Content starts
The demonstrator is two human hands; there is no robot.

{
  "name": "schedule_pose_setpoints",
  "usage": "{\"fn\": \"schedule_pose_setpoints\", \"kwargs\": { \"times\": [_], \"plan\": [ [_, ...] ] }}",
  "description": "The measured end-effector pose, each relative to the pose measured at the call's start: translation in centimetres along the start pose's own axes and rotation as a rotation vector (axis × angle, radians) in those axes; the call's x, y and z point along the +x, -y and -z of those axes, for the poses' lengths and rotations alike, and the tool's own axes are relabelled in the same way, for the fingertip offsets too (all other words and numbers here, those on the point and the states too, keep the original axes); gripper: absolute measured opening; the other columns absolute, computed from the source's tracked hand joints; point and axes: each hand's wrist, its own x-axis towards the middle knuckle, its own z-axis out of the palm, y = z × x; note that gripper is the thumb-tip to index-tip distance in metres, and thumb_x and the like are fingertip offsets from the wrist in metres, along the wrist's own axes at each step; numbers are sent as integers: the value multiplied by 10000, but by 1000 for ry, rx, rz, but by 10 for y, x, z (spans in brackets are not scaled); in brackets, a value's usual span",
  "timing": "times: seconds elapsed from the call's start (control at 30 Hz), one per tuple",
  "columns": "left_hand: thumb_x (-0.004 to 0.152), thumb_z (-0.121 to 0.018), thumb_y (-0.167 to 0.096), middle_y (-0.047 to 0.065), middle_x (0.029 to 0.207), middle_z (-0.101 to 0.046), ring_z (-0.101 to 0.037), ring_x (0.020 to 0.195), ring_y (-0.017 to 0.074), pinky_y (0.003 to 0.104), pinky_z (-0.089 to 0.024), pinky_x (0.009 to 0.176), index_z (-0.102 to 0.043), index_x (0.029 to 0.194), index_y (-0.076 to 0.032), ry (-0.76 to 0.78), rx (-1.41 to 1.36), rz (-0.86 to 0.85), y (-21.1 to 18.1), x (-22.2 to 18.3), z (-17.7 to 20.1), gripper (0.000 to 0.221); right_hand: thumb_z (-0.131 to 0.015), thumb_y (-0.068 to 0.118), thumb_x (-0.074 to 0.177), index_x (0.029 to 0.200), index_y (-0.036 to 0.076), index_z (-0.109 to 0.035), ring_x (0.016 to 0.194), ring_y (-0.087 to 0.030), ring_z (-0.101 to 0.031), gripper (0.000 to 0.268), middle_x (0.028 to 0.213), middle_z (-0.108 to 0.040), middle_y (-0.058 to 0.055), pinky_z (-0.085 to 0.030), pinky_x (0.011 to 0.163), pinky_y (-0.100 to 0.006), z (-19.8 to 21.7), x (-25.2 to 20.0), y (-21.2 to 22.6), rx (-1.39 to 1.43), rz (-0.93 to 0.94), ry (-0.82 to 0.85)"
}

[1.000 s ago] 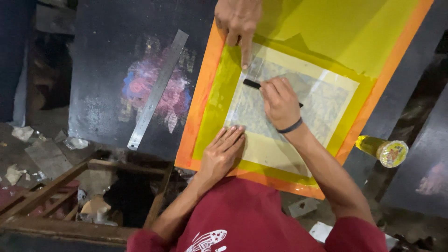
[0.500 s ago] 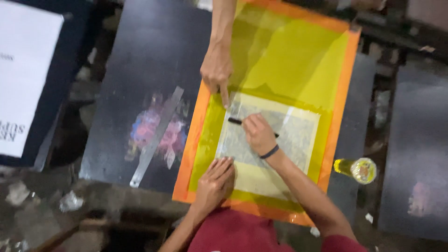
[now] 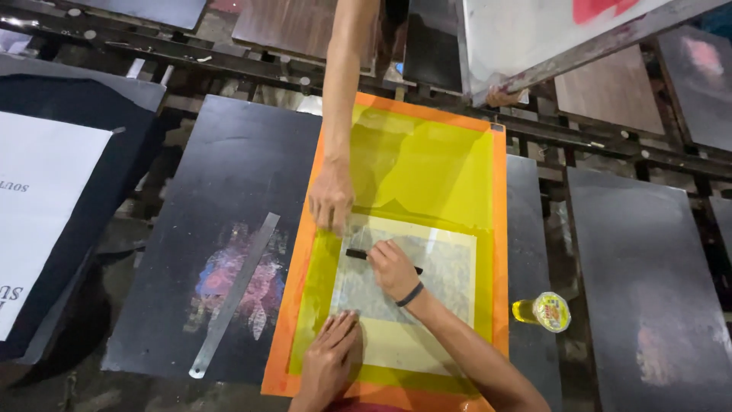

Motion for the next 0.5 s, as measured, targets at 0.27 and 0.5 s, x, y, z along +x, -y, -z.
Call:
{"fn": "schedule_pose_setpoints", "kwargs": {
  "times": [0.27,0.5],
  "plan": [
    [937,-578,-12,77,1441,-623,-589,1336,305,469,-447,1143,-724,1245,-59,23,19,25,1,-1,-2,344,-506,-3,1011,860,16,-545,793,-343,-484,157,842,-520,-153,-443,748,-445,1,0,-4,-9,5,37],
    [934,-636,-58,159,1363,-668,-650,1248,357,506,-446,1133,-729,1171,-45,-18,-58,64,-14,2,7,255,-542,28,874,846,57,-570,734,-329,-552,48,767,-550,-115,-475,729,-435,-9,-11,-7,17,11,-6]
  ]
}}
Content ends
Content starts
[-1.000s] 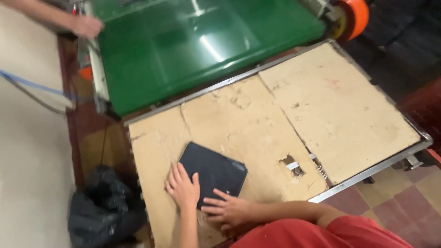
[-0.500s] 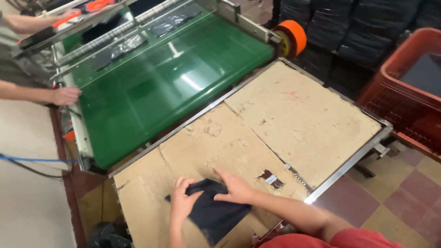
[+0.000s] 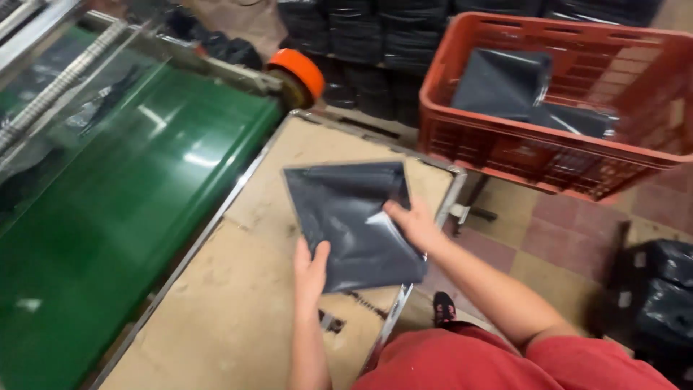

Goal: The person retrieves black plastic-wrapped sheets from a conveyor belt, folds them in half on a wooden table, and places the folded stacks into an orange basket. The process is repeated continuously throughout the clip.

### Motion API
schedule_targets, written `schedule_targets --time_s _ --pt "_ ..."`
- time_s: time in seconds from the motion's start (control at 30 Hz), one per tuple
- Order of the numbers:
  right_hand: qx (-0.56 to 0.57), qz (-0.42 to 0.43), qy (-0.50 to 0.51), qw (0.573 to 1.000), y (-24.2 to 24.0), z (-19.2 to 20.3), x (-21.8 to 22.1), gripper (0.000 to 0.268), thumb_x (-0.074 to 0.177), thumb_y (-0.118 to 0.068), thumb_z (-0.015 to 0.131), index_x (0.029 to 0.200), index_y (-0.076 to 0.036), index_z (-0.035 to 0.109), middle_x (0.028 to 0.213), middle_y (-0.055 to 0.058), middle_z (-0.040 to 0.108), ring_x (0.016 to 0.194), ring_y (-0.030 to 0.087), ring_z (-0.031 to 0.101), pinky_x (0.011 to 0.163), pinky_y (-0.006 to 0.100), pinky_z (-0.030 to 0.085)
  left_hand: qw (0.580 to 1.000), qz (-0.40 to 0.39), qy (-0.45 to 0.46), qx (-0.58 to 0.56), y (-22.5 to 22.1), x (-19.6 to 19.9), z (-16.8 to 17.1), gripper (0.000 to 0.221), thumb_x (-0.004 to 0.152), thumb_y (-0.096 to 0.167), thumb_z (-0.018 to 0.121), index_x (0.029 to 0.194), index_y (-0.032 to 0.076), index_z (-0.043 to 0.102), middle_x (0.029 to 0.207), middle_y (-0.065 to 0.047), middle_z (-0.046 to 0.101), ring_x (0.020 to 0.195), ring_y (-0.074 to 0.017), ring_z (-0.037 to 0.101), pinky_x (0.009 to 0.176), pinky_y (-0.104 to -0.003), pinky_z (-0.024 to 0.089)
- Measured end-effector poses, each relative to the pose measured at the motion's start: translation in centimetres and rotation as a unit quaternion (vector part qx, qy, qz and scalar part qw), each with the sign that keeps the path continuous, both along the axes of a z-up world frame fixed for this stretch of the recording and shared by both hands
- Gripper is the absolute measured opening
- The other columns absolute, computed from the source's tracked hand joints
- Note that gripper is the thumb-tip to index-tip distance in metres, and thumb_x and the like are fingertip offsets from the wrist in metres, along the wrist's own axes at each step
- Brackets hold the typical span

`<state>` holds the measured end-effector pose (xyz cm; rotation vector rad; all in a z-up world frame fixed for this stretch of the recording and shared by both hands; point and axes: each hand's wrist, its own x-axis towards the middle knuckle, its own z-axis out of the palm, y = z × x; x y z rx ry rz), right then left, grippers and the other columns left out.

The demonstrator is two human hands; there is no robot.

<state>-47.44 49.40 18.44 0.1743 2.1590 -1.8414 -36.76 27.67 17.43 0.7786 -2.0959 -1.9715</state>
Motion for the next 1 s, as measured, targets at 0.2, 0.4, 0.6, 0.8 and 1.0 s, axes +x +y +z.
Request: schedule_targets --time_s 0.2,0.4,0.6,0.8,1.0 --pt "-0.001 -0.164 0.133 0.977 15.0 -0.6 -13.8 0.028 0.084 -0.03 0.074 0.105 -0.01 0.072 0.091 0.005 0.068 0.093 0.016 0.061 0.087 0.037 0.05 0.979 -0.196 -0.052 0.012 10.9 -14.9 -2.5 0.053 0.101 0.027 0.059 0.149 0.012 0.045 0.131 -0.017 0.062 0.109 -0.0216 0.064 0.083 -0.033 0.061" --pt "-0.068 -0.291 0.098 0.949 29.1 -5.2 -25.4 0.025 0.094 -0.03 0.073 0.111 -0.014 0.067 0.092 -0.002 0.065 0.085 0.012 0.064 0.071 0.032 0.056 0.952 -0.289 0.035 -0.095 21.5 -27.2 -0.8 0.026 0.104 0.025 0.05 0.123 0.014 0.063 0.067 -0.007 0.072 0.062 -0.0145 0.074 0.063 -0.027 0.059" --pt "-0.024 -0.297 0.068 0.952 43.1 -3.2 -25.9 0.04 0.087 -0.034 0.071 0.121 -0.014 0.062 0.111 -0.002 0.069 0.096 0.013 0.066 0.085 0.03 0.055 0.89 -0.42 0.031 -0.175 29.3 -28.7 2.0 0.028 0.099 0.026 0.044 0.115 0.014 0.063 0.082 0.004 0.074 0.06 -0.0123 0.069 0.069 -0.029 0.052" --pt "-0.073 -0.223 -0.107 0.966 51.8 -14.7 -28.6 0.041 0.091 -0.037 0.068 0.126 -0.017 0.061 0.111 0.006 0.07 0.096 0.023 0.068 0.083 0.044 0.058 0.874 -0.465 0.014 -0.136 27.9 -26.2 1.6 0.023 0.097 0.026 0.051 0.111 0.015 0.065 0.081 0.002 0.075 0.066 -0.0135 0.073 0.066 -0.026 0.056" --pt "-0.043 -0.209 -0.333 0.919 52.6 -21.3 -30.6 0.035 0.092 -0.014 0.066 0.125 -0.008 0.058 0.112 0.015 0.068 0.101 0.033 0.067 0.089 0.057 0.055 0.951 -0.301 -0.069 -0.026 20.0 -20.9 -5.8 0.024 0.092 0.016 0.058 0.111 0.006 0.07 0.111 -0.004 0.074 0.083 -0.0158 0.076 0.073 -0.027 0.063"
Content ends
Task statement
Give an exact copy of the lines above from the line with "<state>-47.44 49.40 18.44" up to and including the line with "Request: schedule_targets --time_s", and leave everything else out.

Answer space
<state>-47.44 49.40 18.44 0.1743 2.1590 -1.8414 -36.76 27.67 17.43 0.7786 -2.0959 -1.9715</state>
Motion for the next 1 s, as measured, targets at 0.2, 0.4, 0.6, 0.8 and 1.0 s, axes +x +y +z.
Request: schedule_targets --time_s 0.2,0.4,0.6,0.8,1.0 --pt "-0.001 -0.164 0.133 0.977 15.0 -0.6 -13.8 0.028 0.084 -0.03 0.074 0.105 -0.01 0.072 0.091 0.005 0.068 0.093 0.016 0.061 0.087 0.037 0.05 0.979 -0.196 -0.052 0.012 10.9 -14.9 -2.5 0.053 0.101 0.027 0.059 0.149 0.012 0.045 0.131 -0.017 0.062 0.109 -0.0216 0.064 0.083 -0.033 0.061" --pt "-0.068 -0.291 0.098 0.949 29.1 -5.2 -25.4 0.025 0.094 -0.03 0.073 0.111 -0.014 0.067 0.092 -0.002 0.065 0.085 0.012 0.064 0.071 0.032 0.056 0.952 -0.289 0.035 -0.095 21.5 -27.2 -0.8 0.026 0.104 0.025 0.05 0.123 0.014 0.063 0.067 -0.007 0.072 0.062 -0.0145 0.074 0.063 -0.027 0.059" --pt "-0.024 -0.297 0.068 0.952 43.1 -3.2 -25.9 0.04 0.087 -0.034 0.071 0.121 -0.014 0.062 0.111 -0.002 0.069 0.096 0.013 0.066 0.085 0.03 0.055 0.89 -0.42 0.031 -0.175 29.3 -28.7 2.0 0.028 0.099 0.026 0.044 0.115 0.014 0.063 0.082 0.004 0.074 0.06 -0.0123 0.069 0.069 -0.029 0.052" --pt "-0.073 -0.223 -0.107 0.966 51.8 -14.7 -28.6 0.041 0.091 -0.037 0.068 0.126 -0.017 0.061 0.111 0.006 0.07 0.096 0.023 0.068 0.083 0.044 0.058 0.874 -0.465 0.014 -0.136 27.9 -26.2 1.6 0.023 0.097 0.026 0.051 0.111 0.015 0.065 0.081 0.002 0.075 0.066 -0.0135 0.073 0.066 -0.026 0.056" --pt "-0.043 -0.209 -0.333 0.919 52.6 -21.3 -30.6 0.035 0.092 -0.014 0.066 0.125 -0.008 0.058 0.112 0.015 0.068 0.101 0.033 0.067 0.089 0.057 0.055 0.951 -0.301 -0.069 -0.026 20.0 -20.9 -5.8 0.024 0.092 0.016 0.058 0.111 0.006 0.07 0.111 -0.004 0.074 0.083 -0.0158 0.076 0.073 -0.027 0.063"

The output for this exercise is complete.